Pittsburg, Kansas. I somehow landed in Pittsburg (no h). Here I would learn to play in front of people. I worship led for Family Life Assembly of God as well as Pittsburg State University's Chi Alpha chapter. For that matter, I played any place anyone would let me. I remember walking into a bar in Wichita, KS just to check on if they booked singers. I opened that night. There were no flyers, no MySpace announcements.

Pittsburg is where my heart broke. (Literally + Figuratively) There was a girl, and then she was just in my head.

My heart gets a face lift. So a story isn't a story without a twist. I was twenty-four when I found out I was born with a bi-cusped aortic valve, more commonly referred to Aortic Insufficiency (aka, I had a screwed up heart). The doctors gave me 5-15 years before I would require surgery. That was a little off, as 5 months later I received a phone call from my doctor, telling me... "We're looking for a good day." That day was a month later... for those not good with math, that is 6 months, not 5 years.

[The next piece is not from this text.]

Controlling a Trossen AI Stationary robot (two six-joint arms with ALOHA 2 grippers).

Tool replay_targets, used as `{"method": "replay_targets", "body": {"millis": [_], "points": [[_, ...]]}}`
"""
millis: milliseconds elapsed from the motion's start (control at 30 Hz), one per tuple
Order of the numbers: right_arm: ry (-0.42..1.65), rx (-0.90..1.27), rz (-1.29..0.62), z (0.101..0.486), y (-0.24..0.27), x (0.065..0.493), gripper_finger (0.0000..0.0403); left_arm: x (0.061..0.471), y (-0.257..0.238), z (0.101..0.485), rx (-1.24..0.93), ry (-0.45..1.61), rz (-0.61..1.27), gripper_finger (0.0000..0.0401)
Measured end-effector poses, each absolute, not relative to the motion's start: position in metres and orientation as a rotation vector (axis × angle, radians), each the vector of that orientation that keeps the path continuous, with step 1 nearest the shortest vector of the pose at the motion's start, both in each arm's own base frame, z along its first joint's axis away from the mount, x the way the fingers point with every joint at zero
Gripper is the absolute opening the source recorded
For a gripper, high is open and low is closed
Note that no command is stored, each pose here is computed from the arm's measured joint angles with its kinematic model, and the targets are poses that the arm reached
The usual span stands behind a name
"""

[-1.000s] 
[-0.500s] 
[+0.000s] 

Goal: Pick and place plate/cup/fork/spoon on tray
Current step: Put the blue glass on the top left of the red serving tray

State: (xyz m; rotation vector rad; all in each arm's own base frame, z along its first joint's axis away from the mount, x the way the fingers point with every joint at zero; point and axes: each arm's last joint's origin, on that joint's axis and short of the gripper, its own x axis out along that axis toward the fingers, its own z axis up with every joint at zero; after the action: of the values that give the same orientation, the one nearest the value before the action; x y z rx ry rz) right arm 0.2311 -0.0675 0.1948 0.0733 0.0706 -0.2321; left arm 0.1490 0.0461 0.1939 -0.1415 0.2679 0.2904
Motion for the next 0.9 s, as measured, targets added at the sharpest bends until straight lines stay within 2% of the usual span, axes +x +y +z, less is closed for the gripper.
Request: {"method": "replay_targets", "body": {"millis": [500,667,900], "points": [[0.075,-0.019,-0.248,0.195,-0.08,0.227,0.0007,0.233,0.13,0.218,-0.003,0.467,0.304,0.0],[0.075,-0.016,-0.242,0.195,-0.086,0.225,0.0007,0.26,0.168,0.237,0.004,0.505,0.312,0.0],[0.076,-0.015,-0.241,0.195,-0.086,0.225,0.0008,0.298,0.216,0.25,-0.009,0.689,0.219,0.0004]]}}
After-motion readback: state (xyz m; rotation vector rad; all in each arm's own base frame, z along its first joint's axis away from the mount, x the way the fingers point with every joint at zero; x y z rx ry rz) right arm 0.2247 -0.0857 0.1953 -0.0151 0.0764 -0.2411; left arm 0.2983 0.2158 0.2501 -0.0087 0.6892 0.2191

A good day was May 11th, 2005. I was wheeling on a hospital gurney with my family and pastor in a waiting room. I met God that day. I know that sounds super holy-roller. But it's the truth. I spent a half an hour in his arms while he taught me to breathe.

I learned to walk again. No I didn’t break my legs. But a side effect of invasive heart surgery is… your lungs collapse, and you have to recover from pneumonia-like effects. That effect meant that I couldn’t walk across the porch when I got out of the hospital. So I learned to walk again, slowly. I remember one valiant day I was feeling spry and thought I’d walk around my block. The only thing I failed to do… was the math. A block has 4 sides, which math majors know equals four blocks. I slept the rest of the day. After 5 months, I jumped.

I moved to Nashville, home to a billion bad songwriters, a billion good songwriters, and 24 people who have actually made money doing music. (You know who they are, they wear sweatpants.)

Currently, I wear a lot of hats. I’m a web developer, graphic designer, videographer, producer, rock-star, singer, guitar player, musician, contractor, tile guy. So basically if you want someone to create a website about remodeling your bathroom while writing songs about the bathroom, then produce, record, and distribute those items to web. That could be me. Or I could just be that ten year old, sitting on a swing, writing a song.